REQUIREMENT → Look through the entries that follow and return each line that has the string "contains".

::::::::::

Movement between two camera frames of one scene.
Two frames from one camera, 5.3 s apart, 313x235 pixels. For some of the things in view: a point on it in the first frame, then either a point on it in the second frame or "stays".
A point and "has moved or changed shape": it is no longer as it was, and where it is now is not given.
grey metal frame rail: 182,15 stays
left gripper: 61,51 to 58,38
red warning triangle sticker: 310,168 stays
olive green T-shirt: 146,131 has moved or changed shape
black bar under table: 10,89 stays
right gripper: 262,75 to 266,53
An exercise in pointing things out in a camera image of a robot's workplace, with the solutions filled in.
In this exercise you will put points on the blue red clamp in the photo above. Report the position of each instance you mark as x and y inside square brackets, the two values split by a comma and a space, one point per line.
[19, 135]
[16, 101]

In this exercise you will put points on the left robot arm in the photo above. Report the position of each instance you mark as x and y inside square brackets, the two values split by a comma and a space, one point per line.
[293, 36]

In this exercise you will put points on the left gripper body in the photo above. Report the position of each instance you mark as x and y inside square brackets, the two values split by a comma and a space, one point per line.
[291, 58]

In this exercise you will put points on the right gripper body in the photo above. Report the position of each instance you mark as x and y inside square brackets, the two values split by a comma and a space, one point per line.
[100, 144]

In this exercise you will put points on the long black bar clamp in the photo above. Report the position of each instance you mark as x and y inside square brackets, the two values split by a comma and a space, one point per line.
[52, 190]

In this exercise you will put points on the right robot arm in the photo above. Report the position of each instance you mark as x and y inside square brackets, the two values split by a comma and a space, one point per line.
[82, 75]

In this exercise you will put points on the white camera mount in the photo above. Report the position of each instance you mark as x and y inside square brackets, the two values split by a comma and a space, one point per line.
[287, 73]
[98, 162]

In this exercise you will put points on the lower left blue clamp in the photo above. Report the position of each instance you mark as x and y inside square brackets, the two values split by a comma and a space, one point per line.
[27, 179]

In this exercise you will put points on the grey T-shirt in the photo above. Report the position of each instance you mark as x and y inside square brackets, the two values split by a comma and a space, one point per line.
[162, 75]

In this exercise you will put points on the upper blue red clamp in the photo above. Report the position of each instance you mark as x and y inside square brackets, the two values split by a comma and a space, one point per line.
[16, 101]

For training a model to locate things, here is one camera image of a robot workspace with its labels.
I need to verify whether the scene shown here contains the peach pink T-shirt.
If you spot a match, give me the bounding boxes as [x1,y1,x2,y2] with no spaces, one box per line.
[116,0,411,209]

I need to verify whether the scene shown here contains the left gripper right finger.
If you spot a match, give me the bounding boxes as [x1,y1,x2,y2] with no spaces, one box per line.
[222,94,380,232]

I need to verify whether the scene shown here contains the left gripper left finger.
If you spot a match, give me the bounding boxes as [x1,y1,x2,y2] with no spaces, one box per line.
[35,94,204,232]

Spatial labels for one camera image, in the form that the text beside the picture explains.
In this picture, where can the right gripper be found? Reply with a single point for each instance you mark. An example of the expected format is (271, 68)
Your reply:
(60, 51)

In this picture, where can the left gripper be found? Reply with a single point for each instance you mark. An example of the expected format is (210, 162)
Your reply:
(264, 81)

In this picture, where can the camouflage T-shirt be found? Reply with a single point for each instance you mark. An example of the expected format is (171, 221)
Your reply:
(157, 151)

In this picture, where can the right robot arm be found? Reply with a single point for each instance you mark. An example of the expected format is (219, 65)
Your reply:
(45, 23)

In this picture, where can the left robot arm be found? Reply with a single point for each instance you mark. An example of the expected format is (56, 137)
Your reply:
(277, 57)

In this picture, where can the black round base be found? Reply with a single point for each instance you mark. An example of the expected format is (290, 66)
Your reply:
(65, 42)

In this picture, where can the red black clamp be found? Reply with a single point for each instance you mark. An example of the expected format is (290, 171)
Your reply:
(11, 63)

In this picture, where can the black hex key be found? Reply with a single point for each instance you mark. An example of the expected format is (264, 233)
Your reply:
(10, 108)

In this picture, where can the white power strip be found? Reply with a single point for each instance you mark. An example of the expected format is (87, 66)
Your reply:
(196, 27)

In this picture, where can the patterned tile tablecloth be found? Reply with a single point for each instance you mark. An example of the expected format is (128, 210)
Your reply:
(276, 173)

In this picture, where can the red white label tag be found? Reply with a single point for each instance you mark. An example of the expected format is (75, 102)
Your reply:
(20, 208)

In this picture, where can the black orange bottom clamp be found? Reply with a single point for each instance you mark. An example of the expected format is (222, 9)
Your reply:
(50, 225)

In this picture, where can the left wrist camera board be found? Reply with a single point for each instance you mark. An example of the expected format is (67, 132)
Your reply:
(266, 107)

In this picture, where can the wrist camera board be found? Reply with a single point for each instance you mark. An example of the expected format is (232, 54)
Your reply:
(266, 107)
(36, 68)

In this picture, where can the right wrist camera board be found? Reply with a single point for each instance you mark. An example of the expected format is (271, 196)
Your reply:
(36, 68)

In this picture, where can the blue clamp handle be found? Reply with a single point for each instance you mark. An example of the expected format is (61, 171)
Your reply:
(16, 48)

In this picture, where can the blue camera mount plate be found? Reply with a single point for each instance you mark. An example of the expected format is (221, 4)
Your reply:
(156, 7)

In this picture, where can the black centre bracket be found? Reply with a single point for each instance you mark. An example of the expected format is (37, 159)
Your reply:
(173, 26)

::::::::::

SOLUTION FOR THIS PROBLEM →
I need to verify whether the scene shown here contains the peach pink T-shirt.
I need to verify whether the scene shown here contains the left gripper right finger.
I need to verify whether the scene shown here contains the left gripper left finger.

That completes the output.